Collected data

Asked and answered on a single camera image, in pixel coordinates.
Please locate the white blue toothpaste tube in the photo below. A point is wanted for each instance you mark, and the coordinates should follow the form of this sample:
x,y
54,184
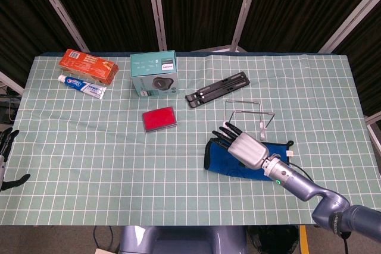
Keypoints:
x,y
83,87

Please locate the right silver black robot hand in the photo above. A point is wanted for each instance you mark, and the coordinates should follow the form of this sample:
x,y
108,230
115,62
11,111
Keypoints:
x,y
248,150

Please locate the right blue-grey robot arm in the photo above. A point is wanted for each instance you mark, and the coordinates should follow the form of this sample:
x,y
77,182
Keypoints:
x,y
300,182

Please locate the yellow floor strip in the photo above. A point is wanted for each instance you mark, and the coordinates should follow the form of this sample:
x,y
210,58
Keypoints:
x,y
303,240

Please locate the dark blue cloth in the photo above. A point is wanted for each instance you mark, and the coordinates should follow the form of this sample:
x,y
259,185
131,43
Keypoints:
x,y
220,161

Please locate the orange cardboard carton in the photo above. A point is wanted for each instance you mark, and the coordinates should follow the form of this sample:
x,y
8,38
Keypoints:
x,y
86,63

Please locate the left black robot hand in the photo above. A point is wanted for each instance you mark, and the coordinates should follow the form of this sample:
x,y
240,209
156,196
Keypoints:
x,y
7,141

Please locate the black bag on floor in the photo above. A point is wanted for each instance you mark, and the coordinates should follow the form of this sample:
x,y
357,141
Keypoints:
x,y
274,240

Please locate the black folding laptop stand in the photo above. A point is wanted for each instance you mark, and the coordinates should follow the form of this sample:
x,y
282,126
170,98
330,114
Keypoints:
x,y
217,89

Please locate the teal speakerphone product box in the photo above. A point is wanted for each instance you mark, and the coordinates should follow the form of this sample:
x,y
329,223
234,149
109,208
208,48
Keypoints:
x,y
151,63

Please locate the white slotted frame post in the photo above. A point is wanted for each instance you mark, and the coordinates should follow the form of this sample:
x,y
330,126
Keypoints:
x,y
351,19
157,13
59,10
245,7

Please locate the green white checked tablecloth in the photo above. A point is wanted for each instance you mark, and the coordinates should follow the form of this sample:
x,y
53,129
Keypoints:
x,y
119,176

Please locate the blue-grey robot torso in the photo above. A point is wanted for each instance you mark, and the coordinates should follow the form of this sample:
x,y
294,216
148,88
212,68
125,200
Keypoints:
x,y
178,240

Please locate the white frame bar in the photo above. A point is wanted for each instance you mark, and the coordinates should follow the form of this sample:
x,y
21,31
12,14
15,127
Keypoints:
x,y
12,86
375,132

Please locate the red pad in grey case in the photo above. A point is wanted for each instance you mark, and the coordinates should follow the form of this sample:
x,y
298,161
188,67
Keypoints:
x,y
159,118

AIM OF THE EXERCISE:
Output the line holding "Please locate the red", then every later line through the end of the records above, exactly as given and nothing else.

OUTPUT OF THE EXERCISE:
Please locate the red pad in grey case in the photo above. A point is wanted for each instance you mark, and the coordinates should follow the form of this sample:
x,y
298,161
188,67
Keypoints:
x,y
159,118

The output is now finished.